Structure your repository

To host and share your dataset, you can create a dataset repository on the Hugging Face Dataset Hub and upload your data files.

This guide will show you how to structure your dataset repository when you upload it. A dataset with a supported structure can be loaded automatically with load_dataset(), and it will have a preview on its dataset page on the Hub.

Note that you can also include a python script to define your dataset, for more flexibility.

The following examples use CSV files, but you can use any supported format (text, JSON, JSON Lines, CSV, Parquet).

Main use-case

The simplest dataset structure has two files: train.csv and test.csv.

Your repository will also contain a README.md file, the dataset card displayed on your dataset page.

my_dataset_repository/
├── README.md
├── train.csv
└── test.csv

Splits and file names

🤗 Datasets automatically infers the train/validation/test splits of your dataset from the file names. All the files that contain train in their names are considered part of the train split. The same idea applies to the test and validation split:

All the files that contain test in their names are considered part of the test split.
All the files that contain valid in their names are considered part of the validation split.

Here is an example where all the files are placed into a directory named data:

my_dataset_repository/
├── README.md
└── data/
    ├── train.csv
    ├── test.csv
    └── valid.csv

Multiple files per split

If one of your splits comprises several files, 🤗 Datasets can still infer whether it is the train/validation/ test split from the file name. For example, if your train and test splits span several files:

my_dataset_repository/
├── README.md
├── train_0.csv
├── train_1.csv
├── train_2.csv
├── train_3.csv
├── test_0.csv
└── test_1.csv

Just make sure that all the files of your train set have train in their names (same for test and validation). It doesn’t matter if you add a prefix or suffix to train in the file name (like my_train_file_00001.csv, for example). 🤗 Datasets can still infer the appropriate split.

For convenience, you can also place your data files into different directories. In this case, the split name is inferred from the directory name.

my_dataset_repository/
├── README.md
└── data/
    ├── train/
    │   ├── shard_0.csv
    │   ├── shard_1.csv
    │   ├── shard_2.csv
    │   └── shard_3.csv
    └── test/
        ├── shard_0.csv
        └── shard_1.csv

Custom split names

If you have other data files in addition to the traditional train/validation/test sets, you must use the following structure. Follow the file name format exactly for this type of structure: data/<split_name>-xxxxx-of-xxxxx.csv. Here is an example with three splits: train, test, and random:

my_dataset_repository/
├── README.md
└── data/
    ├── train-00000-of-00003.csv
    ├── train-00001-of-00003.csv
    ├── train-00002-of-00003.csv
    ├── test-00000-of-00001.csv
    ├── random-00000-of-00003.csv
    ├── random-00001-of-00003.csv
    └── random-00002-of-00003.csv

Multiple configuration (WIP)

You can specify different configurations of your dataset (for example, if a dataset contains different languages) with one directory per configuration.
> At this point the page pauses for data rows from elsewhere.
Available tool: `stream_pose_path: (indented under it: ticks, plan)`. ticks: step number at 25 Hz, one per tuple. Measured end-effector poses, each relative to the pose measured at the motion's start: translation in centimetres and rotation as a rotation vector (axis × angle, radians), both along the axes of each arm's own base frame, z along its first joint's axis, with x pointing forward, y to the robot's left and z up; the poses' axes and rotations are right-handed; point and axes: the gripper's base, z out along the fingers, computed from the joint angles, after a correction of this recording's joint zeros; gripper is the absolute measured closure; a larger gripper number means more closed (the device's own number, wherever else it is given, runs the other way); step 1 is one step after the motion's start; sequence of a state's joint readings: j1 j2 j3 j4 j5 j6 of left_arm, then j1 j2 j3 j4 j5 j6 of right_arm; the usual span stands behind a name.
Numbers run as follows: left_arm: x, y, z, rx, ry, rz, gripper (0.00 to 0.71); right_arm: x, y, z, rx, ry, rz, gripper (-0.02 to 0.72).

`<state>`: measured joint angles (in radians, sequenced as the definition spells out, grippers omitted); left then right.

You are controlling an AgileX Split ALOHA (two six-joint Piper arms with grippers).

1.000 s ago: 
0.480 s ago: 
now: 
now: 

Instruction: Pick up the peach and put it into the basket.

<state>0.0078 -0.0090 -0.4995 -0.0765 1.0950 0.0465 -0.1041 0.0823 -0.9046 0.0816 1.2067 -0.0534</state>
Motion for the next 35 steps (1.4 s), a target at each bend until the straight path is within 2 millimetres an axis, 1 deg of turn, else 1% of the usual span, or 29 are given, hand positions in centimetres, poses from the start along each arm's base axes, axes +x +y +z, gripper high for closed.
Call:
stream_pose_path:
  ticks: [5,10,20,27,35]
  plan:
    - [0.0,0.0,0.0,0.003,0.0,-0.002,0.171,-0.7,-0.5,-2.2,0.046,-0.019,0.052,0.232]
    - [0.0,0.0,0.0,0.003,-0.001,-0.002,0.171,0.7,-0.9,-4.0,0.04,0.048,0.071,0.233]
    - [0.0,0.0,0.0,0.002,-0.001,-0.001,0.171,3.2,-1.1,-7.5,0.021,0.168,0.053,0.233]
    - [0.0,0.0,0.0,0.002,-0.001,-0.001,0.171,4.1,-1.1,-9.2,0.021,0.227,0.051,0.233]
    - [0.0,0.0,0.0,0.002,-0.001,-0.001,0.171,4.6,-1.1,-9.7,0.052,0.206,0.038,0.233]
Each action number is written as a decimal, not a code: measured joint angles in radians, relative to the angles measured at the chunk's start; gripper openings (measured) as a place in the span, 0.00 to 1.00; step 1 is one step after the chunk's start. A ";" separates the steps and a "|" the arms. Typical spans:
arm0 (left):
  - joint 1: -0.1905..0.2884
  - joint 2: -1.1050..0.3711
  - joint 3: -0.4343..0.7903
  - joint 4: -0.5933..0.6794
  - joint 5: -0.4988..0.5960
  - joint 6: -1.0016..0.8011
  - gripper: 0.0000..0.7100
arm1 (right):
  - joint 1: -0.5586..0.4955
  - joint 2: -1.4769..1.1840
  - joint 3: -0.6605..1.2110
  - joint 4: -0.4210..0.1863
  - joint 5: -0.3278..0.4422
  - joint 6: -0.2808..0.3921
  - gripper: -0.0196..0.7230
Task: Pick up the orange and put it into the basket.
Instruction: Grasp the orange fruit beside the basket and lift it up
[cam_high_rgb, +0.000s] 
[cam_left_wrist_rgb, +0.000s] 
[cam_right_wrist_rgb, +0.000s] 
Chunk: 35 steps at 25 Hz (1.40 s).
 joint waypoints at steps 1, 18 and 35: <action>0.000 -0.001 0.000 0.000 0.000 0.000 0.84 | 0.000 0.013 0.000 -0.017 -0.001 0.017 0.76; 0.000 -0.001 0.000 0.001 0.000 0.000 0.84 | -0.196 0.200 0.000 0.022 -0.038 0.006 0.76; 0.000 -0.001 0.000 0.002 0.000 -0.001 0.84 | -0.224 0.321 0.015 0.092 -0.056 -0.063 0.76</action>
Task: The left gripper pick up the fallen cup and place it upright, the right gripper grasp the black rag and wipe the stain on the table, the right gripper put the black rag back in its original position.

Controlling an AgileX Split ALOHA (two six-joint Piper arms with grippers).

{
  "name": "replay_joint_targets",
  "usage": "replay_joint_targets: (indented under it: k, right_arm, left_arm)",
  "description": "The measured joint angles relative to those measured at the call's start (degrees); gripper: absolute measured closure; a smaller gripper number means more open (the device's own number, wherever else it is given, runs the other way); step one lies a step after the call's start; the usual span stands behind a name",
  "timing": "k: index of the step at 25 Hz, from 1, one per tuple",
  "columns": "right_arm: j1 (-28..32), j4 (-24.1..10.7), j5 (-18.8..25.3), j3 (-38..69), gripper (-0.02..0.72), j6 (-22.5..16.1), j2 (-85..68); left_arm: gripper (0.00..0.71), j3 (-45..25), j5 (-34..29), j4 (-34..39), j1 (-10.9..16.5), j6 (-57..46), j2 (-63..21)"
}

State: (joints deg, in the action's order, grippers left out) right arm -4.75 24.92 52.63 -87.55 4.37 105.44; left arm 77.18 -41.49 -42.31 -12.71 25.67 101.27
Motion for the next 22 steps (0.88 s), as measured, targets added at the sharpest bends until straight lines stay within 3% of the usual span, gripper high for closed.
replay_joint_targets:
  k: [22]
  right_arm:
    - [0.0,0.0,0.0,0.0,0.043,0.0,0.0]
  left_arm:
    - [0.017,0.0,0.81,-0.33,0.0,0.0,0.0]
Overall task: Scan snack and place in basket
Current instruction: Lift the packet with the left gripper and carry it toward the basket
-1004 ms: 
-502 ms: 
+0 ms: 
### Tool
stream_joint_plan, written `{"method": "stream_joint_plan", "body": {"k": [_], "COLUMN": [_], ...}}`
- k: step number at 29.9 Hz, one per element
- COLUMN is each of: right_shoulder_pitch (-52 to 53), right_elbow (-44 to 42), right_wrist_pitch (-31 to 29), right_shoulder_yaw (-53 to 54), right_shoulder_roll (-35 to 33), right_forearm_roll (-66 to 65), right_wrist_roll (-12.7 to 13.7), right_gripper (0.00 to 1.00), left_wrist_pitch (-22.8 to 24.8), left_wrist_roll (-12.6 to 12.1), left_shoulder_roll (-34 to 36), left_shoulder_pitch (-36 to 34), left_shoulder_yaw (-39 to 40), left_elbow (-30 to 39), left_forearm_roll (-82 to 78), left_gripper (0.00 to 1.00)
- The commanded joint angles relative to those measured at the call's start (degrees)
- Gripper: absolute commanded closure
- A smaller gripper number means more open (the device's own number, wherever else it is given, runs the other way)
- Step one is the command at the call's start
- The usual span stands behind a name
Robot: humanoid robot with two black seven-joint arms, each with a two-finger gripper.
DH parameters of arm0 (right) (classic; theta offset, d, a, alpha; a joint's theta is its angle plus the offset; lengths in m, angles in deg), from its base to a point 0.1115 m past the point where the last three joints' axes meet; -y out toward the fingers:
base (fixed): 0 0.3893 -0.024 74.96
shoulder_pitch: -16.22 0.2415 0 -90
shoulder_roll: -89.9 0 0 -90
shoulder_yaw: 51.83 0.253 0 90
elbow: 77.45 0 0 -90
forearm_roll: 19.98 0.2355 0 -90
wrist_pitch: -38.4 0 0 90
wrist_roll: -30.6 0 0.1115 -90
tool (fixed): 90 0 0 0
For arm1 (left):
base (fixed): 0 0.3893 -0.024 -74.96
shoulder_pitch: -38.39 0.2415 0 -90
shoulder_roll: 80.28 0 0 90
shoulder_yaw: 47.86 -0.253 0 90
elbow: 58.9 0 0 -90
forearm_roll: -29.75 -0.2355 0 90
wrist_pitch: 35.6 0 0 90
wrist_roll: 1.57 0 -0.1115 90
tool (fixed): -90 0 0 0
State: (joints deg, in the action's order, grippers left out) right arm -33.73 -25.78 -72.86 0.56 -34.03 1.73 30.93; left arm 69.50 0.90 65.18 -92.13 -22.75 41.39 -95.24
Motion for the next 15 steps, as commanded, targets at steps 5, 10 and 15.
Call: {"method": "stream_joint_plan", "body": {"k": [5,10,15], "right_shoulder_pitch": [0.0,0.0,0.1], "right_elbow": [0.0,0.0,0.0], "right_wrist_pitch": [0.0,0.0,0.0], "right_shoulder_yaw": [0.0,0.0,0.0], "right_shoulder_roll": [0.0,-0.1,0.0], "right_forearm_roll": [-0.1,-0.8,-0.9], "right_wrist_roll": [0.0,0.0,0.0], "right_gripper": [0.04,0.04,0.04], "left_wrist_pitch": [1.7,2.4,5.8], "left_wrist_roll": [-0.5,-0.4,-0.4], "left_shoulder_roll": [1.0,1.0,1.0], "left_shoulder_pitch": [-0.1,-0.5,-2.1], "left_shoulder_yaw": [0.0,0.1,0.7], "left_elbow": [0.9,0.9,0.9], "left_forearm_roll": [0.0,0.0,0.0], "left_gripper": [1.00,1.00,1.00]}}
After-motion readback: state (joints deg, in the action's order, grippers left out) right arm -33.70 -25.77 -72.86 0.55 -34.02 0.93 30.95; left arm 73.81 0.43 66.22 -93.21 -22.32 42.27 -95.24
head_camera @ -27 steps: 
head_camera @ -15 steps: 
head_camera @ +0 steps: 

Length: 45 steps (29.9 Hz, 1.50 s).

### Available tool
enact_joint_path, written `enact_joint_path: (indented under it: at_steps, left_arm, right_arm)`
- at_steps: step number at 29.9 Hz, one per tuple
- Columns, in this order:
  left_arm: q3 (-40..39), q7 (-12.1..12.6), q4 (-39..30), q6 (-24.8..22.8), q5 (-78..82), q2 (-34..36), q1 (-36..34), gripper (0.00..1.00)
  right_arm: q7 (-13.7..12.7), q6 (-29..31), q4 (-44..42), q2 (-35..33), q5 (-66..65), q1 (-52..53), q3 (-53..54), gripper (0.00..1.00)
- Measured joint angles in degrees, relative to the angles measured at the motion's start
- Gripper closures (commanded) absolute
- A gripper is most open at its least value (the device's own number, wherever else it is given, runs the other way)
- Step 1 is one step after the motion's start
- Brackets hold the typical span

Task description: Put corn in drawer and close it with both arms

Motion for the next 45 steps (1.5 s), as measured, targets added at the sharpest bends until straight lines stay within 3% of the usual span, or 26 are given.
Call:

These structures are not supported yet, but are a work in progress:

my_dataset_repository/
├── README.md
├── en/
│   ├── train.csv
│   └── test.csv
└── fr/
    ├── train.csv
    └── test.csv

Or with one directory per split:

my_dataset_repository/
├── README.md
├── en/
│   ├── train/
│   │   ├── shard_0.csv
│   │   └── shard_1.csv
│   └── test/
│       ├── shard_0.csv
│       └── shard_1.csv
└── fr/
    ├── train/
    │   ├── shard_0.csv
    │   └── shard_1.csv
    └── test/
        ├── shard_0.csv
        └── shard_1.csv